[DOC] Document the Derived Field feature #6943

rishabhmaurya · 2024-04-11T17:41:10Z

What do you want to do?

Request a change to existing documentation
Add new documentation
Report a technical problem with the documentation
Other

Tell us about your request. Provide a summary of the request and all versions that are affected.

Derived fields allows users to add or manipulate existing indexed fields by running scripts on the _source document. It eliminates the need to index or store these fields separately while still enabling queries on them.
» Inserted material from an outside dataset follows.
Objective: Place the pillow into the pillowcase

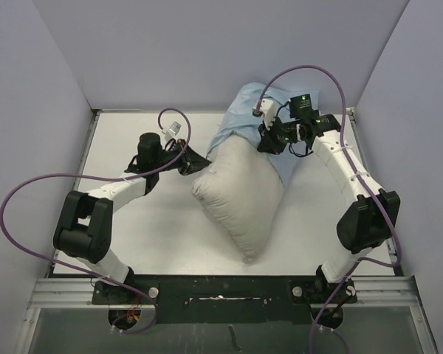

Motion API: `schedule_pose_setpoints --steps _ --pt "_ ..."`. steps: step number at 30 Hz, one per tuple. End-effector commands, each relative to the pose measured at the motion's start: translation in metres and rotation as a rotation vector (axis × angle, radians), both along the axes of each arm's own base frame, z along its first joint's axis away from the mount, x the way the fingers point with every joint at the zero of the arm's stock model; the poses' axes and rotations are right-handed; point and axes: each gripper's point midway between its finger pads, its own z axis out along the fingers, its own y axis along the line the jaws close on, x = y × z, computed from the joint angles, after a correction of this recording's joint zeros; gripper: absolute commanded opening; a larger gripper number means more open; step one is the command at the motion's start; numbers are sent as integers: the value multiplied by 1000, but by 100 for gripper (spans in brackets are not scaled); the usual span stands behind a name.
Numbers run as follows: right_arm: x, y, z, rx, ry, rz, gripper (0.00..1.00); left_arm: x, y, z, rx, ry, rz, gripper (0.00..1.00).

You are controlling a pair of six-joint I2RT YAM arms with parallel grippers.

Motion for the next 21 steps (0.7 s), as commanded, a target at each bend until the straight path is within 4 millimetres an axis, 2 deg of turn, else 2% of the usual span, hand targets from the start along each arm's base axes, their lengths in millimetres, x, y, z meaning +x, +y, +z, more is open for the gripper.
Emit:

However, this flexibility comes with a trade-off in query latency, as each matching document is evaluated against these derived fields by loading the _source document and running the script to determine if the document is a match.

Meta issue: opensearch-project/OpenSearch#12281
RFC: opensearch-project/OpenSearch#1133

Key Benefits

Adds or modifies fields on-the-fly during query time.
Reduces storage requirements by avoiding direct indexing of derived fields.
Enables dynamic data transformations and enrichments.

Supported types

boolean, keyword, date, long, double, geo_point, ip.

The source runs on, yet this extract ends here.